Install SP 2.5 on Realm Linux 6
NOTE: Our vision3 yum repository has been replaced by vision4. If you are installing on a 64-bit RHEL 6/7 or CentOS 6/7 x86_64 server, you should follow our Install SP 2.5 on RedHat Linux 6/7 instructions.
You should only use vision3 if you are running 32-bit RHEL6 i686 OS.
OIT provides a yum repository of added software for Realm Linux 6 machines. We have already imported the Native Service Provider and all of its dependent packages into this repo. Packages are available for both i686 and x86_64 variants.
Add the vision3 yum repo to your server
Login to your server and become root.
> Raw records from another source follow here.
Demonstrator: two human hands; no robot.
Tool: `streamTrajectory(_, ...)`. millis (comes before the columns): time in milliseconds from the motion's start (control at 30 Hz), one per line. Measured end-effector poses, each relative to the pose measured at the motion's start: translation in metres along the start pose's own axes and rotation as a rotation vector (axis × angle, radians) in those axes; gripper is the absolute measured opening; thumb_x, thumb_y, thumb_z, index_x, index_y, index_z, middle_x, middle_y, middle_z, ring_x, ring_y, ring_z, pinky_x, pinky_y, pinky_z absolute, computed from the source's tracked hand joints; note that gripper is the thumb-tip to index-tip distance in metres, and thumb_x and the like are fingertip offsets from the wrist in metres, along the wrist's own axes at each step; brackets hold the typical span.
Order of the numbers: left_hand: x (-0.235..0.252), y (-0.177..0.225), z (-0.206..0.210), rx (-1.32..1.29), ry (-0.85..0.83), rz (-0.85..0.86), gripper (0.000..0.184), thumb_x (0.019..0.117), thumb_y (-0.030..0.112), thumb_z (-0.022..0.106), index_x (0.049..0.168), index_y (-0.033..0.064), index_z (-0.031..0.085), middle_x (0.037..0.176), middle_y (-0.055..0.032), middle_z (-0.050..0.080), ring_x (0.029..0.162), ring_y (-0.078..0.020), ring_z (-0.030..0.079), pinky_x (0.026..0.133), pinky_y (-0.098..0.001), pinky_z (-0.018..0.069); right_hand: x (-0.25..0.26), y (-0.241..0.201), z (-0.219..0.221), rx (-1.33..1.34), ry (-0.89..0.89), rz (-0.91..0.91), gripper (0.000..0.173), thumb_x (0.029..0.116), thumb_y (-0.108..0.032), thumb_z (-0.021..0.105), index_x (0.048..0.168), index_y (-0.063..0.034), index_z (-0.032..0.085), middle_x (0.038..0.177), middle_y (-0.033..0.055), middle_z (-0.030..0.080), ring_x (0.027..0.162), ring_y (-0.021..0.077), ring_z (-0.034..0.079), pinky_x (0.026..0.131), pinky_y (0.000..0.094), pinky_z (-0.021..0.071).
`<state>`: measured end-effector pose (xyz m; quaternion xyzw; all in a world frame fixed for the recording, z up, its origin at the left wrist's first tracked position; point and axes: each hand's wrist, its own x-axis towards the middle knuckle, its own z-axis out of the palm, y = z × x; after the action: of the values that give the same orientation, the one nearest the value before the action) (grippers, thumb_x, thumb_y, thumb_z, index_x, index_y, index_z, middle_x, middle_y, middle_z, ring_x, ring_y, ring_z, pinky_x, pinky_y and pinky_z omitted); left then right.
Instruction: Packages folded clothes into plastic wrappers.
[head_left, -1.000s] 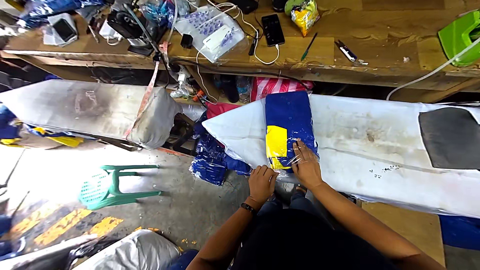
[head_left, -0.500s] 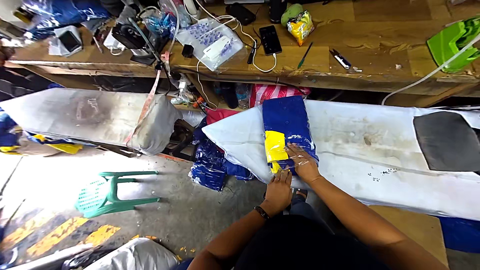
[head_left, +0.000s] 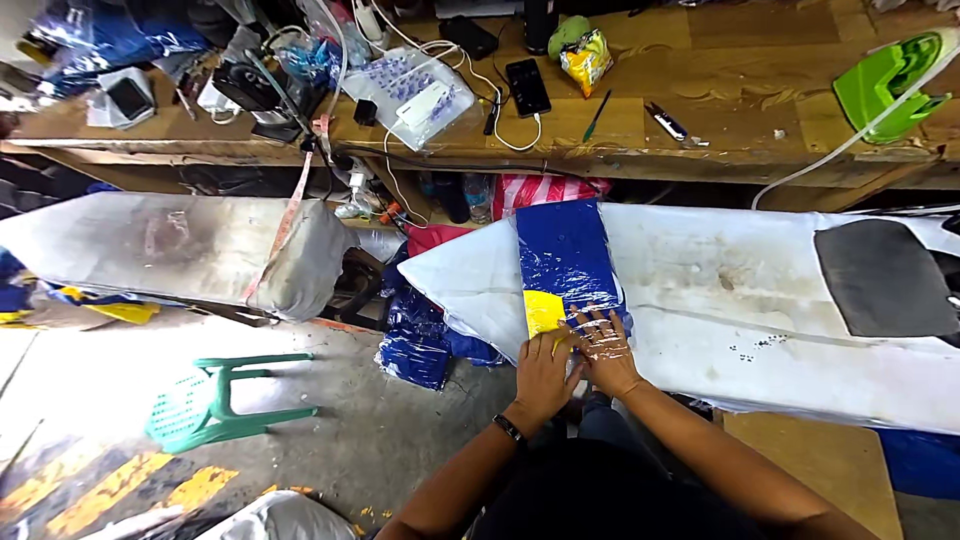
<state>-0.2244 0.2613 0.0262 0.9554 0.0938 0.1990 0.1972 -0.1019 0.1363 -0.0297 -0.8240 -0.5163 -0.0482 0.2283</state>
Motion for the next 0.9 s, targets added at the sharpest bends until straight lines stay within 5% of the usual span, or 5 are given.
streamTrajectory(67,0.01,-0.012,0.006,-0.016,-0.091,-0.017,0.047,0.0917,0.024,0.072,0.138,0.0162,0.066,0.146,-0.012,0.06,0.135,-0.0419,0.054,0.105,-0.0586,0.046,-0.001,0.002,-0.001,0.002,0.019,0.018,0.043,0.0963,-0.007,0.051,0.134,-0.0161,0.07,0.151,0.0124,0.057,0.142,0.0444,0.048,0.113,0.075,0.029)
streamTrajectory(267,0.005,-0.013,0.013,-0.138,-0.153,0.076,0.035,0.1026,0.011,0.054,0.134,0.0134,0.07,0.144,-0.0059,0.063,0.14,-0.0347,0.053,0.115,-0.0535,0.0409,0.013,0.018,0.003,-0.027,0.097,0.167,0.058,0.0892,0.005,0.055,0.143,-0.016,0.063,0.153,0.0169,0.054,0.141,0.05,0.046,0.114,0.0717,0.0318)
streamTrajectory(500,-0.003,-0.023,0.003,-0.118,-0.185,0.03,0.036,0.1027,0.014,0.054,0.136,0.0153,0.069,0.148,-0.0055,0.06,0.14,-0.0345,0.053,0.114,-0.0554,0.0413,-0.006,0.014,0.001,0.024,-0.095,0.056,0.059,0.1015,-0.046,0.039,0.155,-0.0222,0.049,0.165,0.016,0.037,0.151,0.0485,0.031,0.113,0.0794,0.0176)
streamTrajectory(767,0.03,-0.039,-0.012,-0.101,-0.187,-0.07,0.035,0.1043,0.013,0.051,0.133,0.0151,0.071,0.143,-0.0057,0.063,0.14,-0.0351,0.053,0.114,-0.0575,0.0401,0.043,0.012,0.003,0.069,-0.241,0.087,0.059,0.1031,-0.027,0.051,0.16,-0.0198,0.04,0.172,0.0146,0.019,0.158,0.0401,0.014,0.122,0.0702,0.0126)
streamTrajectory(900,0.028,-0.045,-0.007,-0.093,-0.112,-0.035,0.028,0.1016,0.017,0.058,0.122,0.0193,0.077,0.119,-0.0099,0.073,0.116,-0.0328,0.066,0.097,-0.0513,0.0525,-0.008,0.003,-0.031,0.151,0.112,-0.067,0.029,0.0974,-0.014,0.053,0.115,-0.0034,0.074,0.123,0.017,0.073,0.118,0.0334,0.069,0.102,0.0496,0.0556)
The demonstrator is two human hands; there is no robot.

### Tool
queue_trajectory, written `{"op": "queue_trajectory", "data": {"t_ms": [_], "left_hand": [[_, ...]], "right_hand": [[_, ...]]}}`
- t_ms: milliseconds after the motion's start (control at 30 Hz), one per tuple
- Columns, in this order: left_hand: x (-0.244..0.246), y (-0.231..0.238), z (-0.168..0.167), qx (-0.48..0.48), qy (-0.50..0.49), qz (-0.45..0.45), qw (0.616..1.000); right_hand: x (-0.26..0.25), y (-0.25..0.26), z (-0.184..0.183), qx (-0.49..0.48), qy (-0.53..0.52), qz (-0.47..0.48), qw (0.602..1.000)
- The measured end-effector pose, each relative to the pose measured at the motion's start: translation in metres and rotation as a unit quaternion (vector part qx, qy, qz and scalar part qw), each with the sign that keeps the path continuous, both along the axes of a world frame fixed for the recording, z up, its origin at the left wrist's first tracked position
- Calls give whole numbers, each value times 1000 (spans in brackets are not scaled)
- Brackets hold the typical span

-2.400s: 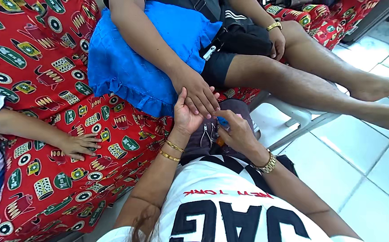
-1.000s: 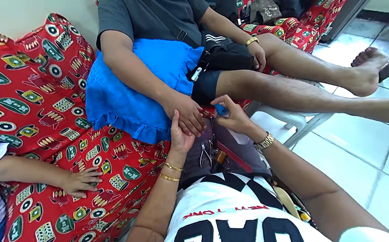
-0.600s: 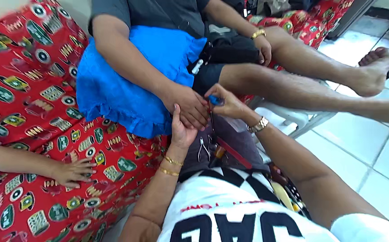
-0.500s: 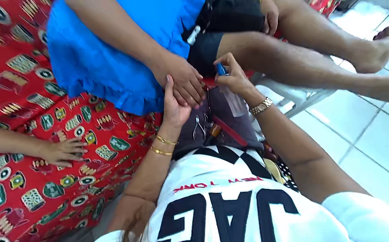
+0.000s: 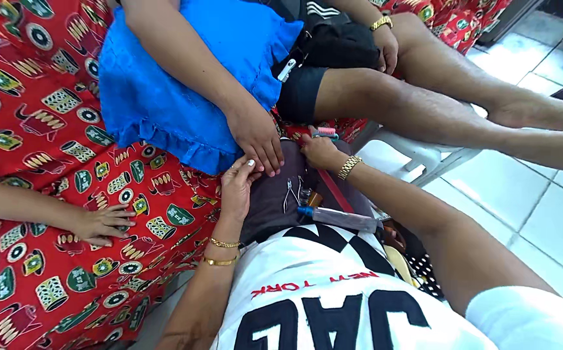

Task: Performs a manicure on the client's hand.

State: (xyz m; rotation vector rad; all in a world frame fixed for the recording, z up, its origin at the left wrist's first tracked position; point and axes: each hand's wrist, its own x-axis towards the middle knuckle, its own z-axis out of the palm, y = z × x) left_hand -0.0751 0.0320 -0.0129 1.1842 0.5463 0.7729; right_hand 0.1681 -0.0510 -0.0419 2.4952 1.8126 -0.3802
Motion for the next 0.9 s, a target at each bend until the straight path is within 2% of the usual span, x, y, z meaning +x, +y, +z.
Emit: {"op": "queue_trajectory", "data": {"t_ms": [100, 200, 300, 367, 500, 567, 633, 767, 833, 900], "left_hand": [[2, 1, 10, -31, -5, -9, 999], [7, 0, 19, -81, -13, -36, 996], [14, 1, 26, -107, -19, -67, 992], [19, 0, 28, -121, -22, -84, 989], [24, -4, 34, -143, -37, -104, 984], [28, -8, 37, -152, -49, -98, 982], [30, -12, 38, -164, -57, -93, 980], [36, -16, 41, -177, -56, -92, 978], [37, -18, 44, -178, -49, -89, 979], [37, -17, 45, -177, -46, -88, 979]], "right_hand": [[7, 5, 11, -93, -44, 97, 990], [12, -1, 23, -118, -56, 167, 977], [17, -10, 39, -62, -59, 175, 981], [18, -23, 64, -32, -53, 162, 985], [21, -66, 109, 57, 29, 136, 989], [19, -84, 118, 81, 73, 92, 990], [19, -94, 104, 119, 125, 31, 985], [23, -96, 34, 291, 205, -68, 932], [21, -96, 13, 277, 223, -115, 928], [21, -95, 14, 227, 258, -159, 926]]}}
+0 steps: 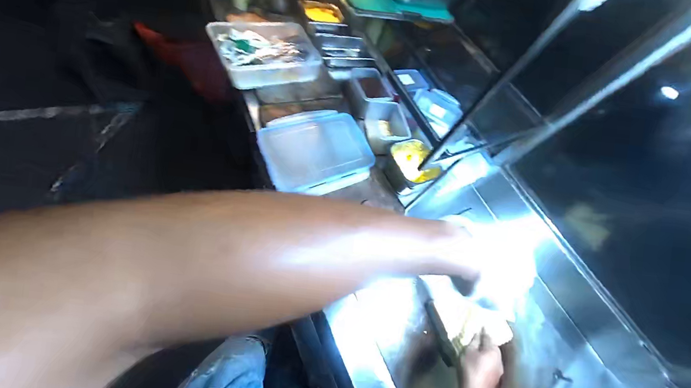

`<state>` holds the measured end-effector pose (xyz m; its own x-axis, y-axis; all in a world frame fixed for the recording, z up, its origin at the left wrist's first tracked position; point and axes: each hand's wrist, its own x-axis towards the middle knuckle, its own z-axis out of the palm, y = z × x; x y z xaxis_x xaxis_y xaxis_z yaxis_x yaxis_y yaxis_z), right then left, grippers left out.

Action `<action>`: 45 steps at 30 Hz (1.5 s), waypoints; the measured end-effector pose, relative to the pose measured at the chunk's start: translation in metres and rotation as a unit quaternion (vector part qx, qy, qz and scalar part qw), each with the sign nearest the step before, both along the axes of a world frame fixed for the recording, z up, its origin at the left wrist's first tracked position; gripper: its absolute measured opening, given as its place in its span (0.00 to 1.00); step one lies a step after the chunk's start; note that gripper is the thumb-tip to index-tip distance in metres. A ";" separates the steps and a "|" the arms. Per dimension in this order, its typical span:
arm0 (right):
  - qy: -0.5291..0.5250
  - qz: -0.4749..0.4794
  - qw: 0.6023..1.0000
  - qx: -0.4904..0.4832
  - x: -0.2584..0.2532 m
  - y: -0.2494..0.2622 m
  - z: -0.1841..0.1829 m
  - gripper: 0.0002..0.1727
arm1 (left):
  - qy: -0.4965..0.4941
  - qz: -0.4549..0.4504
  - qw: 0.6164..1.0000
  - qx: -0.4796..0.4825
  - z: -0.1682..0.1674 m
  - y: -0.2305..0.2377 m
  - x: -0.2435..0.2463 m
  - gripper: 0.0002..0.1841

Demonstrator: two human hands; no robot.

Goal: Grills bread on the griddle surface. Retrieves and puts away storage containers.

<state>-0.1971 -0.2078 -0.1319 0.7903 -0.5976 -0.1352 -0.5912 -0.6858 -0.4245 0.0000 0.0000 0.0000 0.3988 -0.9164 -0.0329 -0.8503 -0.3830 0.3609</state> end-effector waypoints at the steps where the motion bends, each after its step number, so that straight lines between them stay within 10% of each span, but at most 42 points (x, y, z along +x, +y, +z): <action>1: 0.060 0.026 0.998 -0.012 -0.005 0.008 -0.001 0.22 | 0.039 0.002 0.999 -0.002 0.024 0.013 -0.028 0.17; 6: -0.019 0.021 0.995 0.095 -0.044 0.049 0.009 0.20 | 0.242 0.169 0.954 -0.049 0.017 0.151 -0.105 0.17; 9: -0.101 -0.046 0.991 0.071 -0.034 0.016 -0.007 0.22 | 0.362 0.372 0.844 -0.139 -0.045 0.236 -0.124 0.15; 13: 0.069 0.014 0.998 0.011 -0.027 0.028 -0.007 0.24 | 0.405 0.568 0.695 -0.174 -0.097 0.311 -0.128 0.13; 18: -0.040 0.052 0.997 0.044 -0.024 0.116 0.019 0.23 | 0.396 0.597 0.676 -0.175 -0.118 0.364 -0.103 0.11; 23: -0.136 0.141 0.980 0.018 0.153 0.197 0.063 0.21 | 0.396 0.573 0.686 -0.212 -0.130 0.402 -0.034 0.12; 29: 0.113 0.115 0.987 -0.020 0.390 0.223 0.047 0.18 | 0.341 0.585 0.692 -0.251 -0.114 0.476 0.054 0.17; 35: 0.149 0.031 0.982 0.112 0.454 0.230 0.027 0.12 | 0.335 0.658 0.625 -0.252 -0.121 0.577 0.060 0.18; 39: -0.051 -0.239 0.851 0.464 0.463 0.248 0.022 0.09 | 0.362 0.710 0.557 -0.232 -0.139 0.592 0.053 0.17; 45: -0.248 -0.313 0.713 0.577 0.450 0.275 0.034 0.07 | 0.387 0.681 0.583 -0.214 -0.152 0.545 0.060 0.14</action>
Run these commands to install our repo files:
cd /etc/yum.repos.d
wget http://install.linux.ncsu.edu/pub/yum/OIT/vision3/vision3.repo
Download and install the signing certificate used to verify our repo.
rpm --import https://sysnews.ncsu.edu/oit-unixsys.gpg
Now you can verify that the repo is being used by looking for the SP package named "shibboleth".
yum search shibboleth
# returns ...
shibboleth.i686 : Open source system for attribute-based Web SSO
Install the SP software using yum
On your server, still as root, run yum to install the shibboleth package and its dependencies.
yum install shibboleth
It should return a list of packages that will be installed. Your versions and architecture may be different from this example:
Installing:
shibboleth i686 2.5.5-2.1.vision3.el6 vision3 1.3 M
Installing for dependencies:
libcurl-openssl i686 7.43.0-1.1.vision3.el6 vision3 197 k
liblog4shib1 i686 1.0.9-1.1.vision3.el6 vision3 68 k
libsaml8 i686 2.5.5-1.1.vision3.el6 vision3 930 k
libxerces-c-3_1 i686 3.1.2-1.1.vision3.el6 vision3 899 k
libxml-security-c17 i686 1.7.3-1.1.vision3.el6 vision3 285 k
libxmltooling6 i686 1.5.5-1.1.vision3.el6 vision3 675 k
opensaml-schemas i686 2.5.5-1.1.vision3.el6 vision3 30 k
xmltooling-schemas i686 1.5.5-1.1.vision3.el6 vision3 12 k
If your installation looks right, answer "Is this ok" with "y" and let it proceed.
This installs:
- shibd - a new service.
- /etc/shibboleth - default directory for config files for shibd.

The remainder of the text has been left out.